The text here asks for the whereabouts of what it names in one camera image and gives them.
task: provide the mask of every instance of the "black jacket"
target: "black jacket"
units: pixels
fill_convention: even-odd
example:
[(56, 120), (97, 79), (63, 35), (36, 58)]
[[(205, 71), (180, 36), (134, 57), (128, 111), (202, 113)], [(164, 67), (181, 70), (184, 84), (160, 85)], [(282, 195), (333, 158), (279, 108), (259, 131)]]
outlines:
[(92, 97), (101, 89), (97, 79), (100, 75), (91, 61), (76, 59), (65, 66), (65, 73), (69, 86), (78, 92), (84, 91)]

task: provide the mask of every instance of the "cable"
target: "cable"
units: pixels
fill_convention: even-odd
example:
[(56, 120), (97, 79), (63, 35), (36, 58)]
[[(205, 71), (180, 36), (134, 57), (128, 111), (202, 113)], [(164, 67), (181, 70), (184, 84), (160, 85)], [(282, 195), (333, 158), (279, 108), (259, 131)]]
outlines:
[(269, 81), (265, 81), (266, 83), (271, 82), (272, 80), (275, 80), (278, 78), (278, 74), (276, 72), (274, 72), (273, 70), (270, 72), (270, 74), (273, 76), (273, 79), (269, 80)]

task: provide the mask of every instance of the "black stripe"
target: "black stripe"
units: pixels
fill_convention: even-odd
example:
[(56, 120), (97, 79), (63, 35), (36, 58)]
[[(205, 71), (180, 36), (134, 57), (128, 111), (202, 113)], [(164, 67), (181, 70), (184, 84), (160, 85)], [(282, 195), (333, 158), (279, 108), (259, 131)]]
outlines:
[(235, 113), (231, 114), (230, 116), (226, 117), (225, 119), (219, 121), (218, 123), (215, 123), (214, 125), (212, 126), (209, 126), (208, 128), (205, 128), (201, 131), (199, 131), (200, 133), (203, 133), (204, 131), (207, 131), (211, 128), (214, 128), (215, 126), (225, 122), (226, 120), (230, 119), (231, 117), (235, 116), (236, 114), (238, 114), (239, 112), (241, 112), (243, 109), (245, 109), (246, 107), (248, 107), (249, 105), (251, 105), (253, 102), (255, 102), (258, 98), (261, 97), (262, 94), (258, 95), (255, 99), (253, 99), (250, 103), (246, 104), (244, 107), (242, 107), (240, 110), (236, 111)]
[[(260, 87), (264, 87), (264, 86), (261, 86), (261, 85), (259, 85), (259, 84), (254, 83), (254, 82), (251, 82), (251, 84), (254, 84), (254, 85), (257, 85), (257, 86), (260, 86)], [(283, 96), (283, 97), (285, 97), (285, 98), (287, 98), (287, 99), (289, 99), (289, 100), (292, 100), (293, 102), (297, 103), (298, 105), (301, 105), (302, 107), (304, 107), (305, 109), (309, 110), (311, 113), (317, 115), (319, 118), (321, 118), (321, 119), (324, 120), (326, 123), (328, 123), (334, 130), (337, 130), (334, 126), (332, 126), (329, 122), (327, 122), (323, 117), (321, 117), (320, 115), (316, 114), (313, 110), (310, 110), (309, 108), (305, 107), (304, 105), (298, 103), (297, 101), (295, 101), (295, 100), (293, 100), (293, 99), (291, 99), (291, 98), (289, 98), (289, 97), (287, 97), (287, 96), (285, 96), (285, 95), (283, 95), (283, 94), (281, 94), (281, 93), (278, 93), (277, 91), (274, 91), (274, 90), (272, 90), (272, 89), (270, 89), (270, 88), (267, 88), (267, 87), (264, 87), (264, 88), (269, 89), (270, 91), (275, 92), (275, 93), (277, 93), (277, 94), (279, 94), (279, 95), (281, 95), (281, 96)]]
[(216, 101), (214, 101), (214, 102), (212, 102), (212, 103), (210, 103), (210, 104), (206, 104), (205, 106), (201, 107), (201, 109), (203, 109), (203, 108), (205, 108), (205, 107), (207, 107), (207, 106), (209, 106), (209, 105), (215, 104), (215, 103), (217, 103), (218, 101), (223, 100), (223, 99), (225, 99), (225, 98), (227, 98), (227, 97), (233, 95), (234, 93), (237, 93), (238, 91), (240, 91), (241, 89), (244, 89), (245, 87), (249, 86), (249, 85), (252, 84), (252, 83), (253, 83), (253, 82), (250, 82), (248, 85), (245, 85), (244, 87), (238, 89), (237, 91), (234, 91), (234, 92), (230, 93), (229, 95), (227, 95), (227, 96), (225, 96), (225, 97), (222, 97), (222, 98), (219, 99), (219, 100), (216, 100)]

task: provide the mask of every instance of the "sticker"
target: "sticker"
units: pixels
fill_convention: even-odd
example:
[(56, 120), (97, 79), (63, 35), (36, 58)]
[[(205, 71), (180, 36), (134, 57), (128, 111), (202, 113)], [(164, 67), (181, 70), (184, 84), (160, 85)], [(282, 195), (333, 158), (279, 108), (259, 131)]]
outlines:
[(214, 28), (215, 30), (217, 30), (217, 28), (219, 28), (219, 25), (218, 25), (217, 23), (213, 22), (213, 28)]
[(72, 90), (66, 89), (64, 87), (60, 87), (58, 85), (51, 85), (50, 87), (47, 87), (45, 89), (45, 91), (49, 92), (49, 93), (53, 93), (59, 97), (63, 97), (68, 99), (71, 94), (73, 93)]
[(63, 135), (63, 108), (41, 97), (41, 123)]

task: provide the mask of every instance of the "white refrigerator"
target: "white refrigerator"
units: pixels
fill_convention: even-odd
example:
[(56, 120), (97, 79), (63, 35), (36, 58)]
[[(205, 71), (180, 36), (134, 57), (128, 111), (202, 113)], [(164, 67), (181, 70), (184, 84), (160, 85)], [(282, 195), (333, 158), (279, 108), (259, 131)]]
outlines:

======

→ TASK INSTRUCTIONS
Establish how many lines of the entries hold the word "sticker", giving nothing but the number.

→ TASK OUTPUT
2